The chief right of the user is to receive efficient service at a rate as low as possible consistent with the right of the investor to receive his "fair return." It is the obligation of the producer to see that this service is provided at a "fair rate" consistent with the conditions under which the public utility is expected to operate. It is the consciousness of these mutual obligations that is the basis of laws restraining public service corporations. The user has seen his investment exploited for the benefit, not of himself, but of the producer. The capitalization of anticipated profits, stock dividends, unduly large underwriting fees in effecting combinations, common "watering" of stock, manipulating and speculating in the securities of public service companies, have all operated in most cases to the disadvantage of the user, the co-investor in the concern. Legal relief has been the obvious remedy sought, and if it has seemed arbitrary, such a condition is only natural as a kind of reaction against the formerly very loose check set upon the conduct of the producer.

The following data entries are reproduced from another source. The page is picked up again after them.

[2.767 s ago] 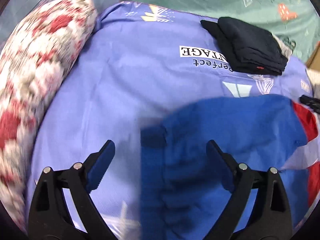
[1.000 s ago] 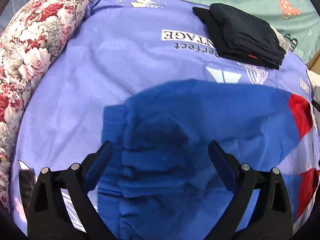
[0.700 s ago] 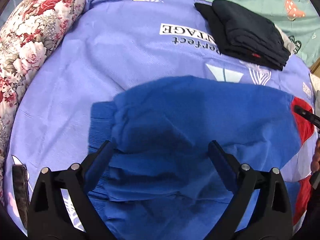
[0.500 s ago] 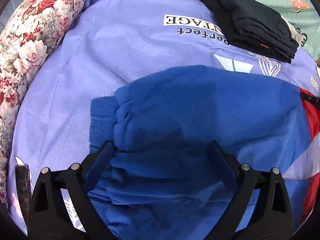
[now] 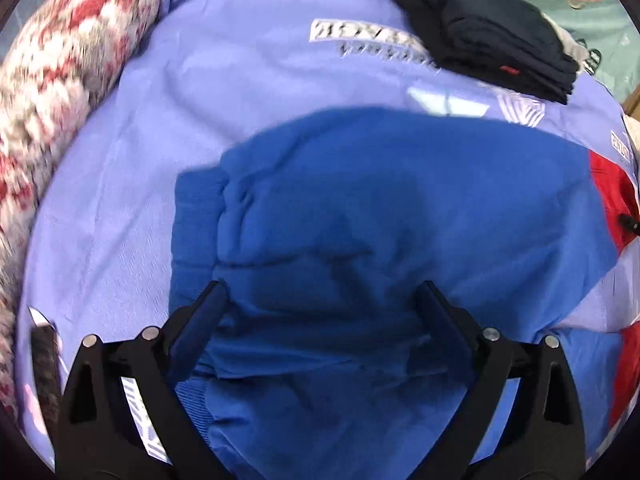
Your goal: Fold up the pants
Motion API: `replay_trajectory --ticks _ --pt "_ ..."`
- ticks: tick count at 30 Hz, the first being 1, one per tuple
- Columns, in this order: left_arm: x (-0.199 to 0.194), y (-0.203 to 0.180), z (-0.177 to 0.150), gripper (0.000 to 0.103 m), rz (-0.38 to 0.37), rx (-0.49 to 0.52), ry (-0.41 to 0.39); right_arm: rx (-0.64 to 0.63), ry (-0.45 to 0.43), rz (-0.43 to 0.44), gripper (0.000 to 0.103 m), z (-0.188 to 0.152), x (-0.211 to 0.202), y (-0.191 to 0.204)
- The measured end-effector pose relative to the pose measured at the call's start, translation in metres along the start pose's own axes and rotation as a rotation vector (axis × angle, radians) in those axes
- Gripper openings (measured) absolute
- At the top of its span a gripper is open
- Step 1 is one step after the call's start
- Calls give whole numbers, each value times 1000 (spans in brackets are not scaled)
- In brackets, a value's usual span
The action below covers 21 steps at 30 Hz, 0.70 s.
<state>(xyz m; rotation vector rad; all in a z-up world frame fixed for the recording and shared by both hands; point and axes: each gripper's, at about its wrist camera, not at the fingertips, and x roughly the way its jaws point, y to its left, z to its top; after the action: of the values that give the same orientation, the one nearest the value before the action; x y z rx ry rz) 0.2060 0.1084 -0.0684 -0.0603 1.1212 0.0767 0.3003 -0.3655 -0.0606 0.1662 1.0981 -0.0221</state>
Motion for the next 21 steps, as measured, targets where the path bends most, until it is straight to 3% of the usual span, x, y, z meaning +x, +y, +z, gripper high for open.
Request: replay_trajectory --ticks 1,2,5,7,8,10,15,19,21 --pt "-2 4 -1 97 15 -16 -3 116 -7 -59 19 0 -3 -18" --pt "-6 5 -3 97 23 -30 -10 206 -7 -41 16 -5 -9 -27" --pt "-30 4 -11 97 -24 -43 -52 67 -56 21 19 -27 -40 13" --pt "-47 2 -20 97 -49 -38 -79 29 -78 90 37 -51 -64 35" --pt "-53 2 -26 97 -58 -39 -83 20 -65 167 40 -66 -71 51" --pt "-63 4 -41 97 -70 -61 -88 13 -52 208 41 -72 -75 61" --pt "-71 11 -80 97 -116 -90 -67 -33 31 414 42 -122 -79 115" --pt "-69 13 -102 97 -169 -104 -30 -67 86 427 42 -147 -71 125" --pt "-66 14 -105 97 -155 -113 -25 -70 107 406 42 -157 -68 124"
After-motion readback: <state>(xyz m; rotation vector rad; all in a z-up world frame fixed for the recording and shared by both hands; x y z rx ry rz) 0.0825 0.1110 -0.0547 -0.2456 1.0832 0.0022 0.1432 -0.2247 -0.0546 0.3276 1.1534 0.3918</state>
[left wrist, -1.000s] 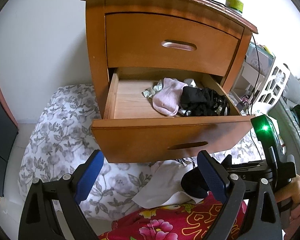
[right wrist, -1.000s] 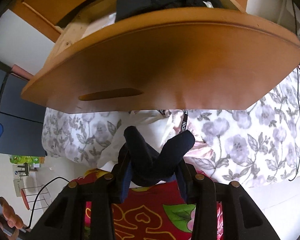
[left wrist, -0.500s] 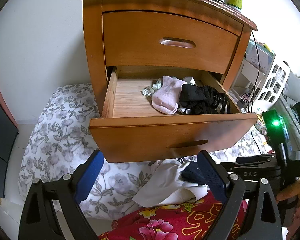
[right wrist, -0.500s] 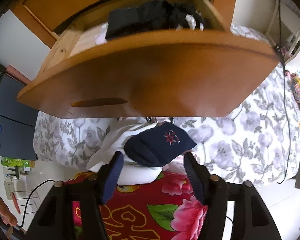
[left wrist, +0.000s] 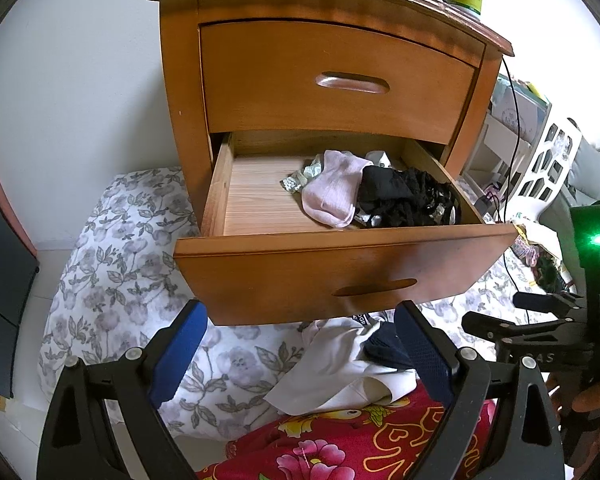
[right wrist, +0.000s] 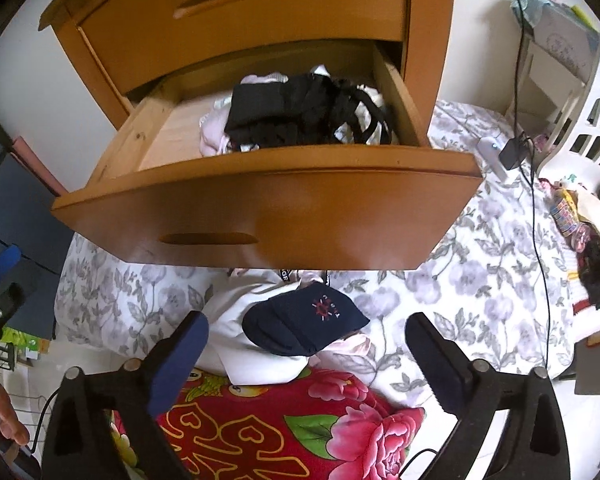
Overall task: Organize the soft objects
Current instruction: 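Withdraw the right gripper from the navy cap, then reach the left gripper into the drawer toward the black lace fabric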
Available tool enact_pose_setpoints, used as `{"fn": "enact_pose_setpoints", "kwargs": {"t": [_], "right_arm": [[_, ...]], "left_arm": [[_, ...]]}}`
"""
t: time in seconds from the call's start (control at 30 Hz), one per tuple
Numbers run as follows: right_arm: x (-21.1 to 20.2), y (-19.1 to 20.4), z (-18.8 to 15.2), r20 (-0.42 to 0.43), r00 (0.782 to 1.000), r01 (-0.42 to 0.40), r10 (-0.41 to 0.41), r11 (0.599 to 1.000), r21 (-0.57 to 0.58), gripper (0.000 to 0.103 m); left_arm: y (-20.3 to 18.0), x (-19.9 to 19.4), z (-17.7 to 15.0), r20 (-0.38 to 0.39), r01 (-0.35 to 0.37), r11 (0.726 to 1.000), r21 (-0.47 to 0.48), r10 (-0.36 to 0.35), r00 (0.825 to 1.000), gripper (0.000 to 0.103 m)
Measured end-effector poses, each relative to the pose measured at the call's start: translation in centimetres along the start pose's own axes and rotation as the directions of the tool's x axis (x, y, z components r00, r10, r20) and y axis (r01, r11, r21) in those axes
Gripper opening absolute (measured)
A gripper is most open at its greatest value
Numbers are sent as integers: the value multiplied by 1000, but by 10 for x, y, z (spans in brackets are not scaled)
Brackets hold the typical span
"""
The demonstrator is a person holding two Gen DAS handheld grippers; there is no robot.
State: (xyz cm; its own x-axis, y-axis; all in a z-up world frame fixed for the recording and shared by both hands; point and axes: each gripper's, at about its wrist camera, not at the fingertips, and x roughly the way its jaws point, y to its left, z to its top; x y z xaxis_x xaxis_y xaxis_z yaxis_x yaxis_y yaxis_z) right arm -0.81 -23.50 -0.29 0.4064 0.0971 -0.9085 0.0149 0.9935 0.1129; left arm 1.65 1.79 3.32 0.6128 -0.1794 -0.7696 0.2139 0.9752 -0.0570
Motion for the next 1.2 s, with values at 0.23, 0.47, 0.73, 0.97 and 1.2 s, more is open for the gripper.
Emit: {"fn": "enact_pose_setpoints", "kwargs": {"t": [0.23,0.47,0.73,0.97,1.2], "right_arm": [[-7,0,-2,22,1000,0,0,1000,12,103],[-12,0,-3,45,999,1,-1,1000,8,103],[-14,-3,0,65,998,23,-23,1000,-2,103],[-14,-10,5,83,996,27,-27,1000,4,103],[-12,-15,7,84,996,18,-19,1000,17,103]], "left_arm": [[-2,2,-1,-7,-3,1000,7,3,1000,95],[-6,10,0,-24,-10,1000,18,10,1000,95],[-9,16,12,-28,-15,1000,19,15,1000,95],[-14,18,36,-8,-35,998,59,35,999,95],[-17,14,77,54,-47,994,102,42,998,95]]}}
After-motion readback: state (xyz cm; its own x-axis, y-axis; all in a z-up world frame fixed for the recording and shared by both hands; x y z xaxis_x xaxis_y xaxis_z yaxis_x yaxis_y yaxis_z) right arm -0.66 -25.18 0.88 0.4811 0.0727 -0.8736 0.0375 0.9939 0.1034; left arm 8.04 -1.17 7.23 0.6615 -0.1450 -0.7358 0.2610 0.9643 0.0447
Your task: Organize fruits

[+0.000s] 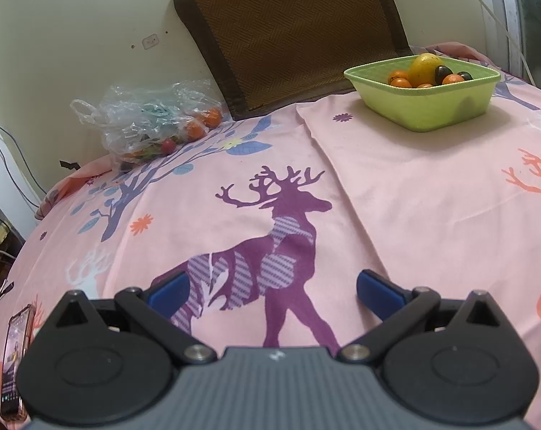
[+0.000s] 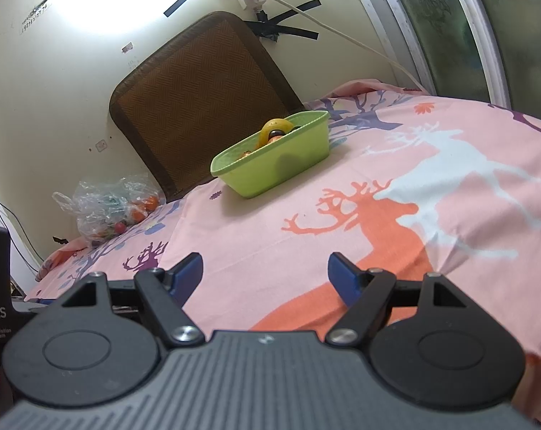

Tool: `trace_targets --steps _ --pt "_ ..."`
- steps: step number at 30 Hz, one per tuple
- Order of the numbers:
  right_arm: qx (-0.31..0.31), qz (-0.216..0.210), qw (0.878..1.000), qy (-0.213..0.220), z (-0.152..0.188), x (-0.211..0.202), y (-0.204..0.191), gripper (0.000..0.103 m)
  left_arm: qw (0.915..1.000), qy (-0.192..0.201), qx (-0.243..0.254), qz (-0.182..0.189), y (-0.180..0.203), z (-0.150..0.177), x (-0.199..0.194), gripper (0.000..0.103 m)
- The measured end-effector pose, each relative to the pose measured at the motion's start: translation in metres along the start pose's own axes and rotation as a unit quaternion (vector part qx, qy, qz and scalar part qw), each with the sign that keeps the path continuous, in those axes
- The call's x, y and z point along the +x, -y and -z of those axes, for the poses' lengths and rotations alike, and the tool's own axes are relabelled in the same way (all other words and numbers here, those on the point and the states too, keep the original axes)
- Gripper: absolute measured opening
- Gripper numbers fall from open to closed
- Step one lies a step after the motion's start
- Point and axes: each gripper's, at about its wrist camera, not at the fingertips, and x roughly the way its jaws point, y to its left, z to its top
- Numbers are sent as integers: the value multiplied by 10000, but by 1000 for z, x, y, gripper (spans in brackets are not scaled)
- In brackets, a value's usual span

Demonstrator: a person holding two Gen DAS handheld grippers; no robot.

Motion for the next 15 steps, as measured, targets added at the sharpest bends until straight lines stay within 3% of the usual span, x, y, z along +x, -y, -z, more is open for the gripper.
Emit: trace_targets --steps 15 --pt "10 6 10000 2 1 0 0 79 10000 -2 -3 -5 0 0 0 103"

It is generally agreed now that a common ground of adjustment has been reached, and that by making a physical valuation of the property of the producer, it will be possible to fix the "fair rate" that is consistent with a "fair return" to the producer under the conditions of operation required of the public utility under consideration.

The details of physical valuation are involved and numerous. Much discussion has taken place, and it continues from week to week in the press and in the courts. Very excellent authorities are at difference with each other on essential points. The difficulty appears to reside in the fact that a common basis in principle cognizant of the interests of the public and of the producer can not be found by those attempting to establish the methods of physical valuation. The first point that must be understood is that a public utility property shall no longer be speculative in character. This is the obvious result of the recognized obligation on the part of the public—the user—to assure the producer a "fair return" on his investment.

The returns on the public service utility investment are, under the plan proposed, to be made fair and equitable by establishing such a rate for the service that the "fair return" will be reasonably assured. This removes the utilities stock from the speculative class. Further, if there remains a speculative element in the utilities stock, it would be an indication of necessary readjustment of "fair rates" to "fair returns."

We are now ready to consider some large details of a physical valuation which are illumined by the principle outlined above; namely, that the user has a right in the properties of the public service utilities; that this right rests on the investment of certain valuable contributions necessary to the operation of the utilities; that flowing from these rights is an obligation that the investor shall be assured a "fair return" on his investment.

If records were complete, the ideal method of arriving at the investment of the investor of funds would be at hand. In some cases it will doubtless be found that such records are complete. Where they are not, the obvious course is to reproduce the actual conditions under which construction was advanced, and estimate the original cost of the properties. There is little difference of opinion that cost of surveys, preliminary studies and investigations, and underwriting and promotion charges which are wise, necessary and reasonable, should be allowed. What shall determine reasonableness in this case is open to debate, but we have some checks. We know that the ordinary commission on stock transactions is one eighth of one per cent. Six per cent, is considered a fair return on investments free from unusual risk. Here, then, are upper and lower limits that may be considered reasonable for underwriting and promoting. The excessive commissions occasionally taken in promoting industrials are certainly unwarranted and should no longer be allowed. In valuating past performances of this kind, and allowing for due risks in the original scheme, it is doubtful if a greater promotion charge should be recognized than would be just and fair to-day. The fairness of this will further appear when we consider deficits and their place in valuation for rate-making purposes.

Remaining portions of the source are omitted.